Fuller maintained that the entire universe, from atoms to galaxies, "is make made up of islands of compression in a continuous sea of tension." This "tensegrity" concept may even apply to biological cells according to a recent (1993) paper by Dr. Ingber.

As the author often notes, Fuller--as a person and as a designer--had his faults. However his accomplishments and his influence on others far outshine his failures. Many inventors can relate to the problems due to being "before your time" and to the difficulty of displacing the "established way" of doing something.

This book is crammed with photos, many never before published. Buy it, enjoy it. Donate it to your local school library. There is a whole new generation out there that can be inspired by it.

This is the book for learning total design and about the man himself5
I bought tis book several years ago based on a recommendation as a good intro th Buckys work.

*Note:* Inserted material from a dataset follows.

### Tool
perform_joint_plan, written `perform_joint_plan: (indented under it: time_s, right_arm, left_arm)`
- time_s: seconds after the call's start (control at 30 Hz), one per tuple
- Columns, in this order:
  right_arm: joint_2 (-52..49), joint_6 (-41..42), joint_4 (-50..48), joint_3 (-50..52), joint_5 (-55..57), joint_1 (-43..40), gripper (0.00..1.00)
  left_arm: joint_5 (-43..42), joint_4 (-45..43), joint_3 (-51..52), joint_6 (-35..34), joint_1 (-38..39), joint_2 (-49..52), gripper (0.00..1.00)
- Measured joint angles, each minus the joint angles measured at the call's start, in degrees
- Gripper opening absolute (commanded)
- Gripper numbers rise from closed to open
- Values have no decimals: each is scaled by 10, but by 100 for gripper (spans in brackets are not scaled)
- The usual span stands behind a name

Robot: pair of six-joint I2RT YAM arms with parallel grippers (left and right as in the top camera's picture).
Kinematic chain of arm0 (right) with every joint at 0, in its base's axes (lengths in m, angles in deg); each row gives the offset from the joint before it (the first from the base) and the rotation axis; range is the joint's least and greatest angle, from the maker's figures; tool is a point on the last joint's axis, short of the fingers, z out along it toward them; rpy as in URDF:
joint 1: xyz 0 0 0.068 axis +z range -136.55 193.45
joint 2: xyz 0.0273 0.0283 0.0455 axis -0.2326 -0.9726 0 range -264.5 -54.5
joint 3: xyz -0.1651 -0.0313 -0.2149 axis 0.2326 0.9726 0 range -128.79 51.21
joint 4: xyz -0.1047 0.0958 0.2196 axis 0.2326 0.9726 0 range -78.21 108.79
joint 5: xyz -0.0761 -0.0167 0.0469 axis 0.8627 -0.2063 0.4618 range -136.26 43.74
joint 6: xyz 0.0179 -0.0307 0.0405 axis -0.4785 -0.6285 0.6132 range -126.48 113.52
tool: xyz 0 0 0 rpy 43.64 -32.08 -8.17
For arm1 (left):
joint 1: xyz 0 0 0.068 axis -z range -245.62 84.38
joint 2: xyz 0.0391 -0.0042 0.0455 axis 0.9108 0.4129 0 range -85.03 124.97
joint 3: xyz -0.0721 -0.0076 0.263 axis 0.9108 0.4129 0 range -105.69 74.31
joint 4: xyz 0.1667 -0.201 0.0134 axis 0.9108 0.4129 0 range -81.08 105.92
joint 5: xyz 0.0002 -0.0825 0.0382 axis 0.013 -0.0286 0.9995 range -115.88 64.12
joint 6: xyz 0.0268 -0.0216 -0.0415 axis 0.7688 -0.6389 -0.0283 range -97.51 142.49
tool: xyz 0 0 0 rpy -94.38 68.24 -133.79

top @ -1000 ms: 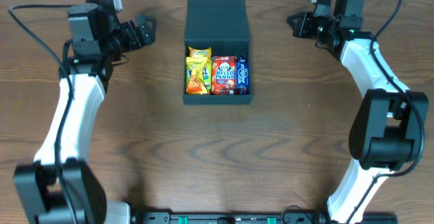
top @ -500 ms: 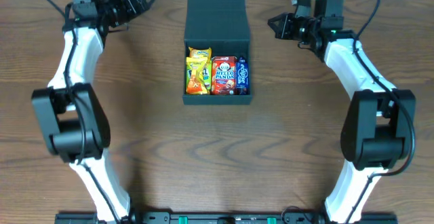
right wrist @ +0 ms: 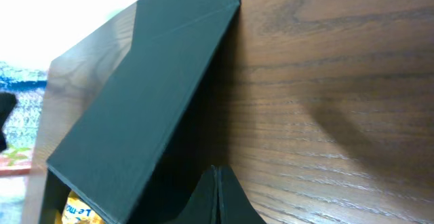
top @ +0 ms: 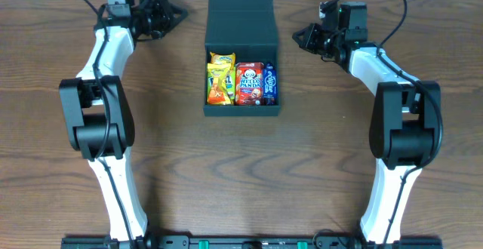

This book is a gem for all of those who are inclined to engineering and design, not only because of the explanations and ilustrations, but also as testimonial to the thought of the great genius.

Im still amazed that Bucky's thought have not been embraced by us modern citizens.

I am trying to introduce a revolutionary solar coating here in Venezuela [..], I think of the aluminum domes built in Ghana that used natural convection for cooling, and people thoight they were in fact to cold!!! sustainable development has been around longer than we thought, are we ever going to strat smelling the coffee???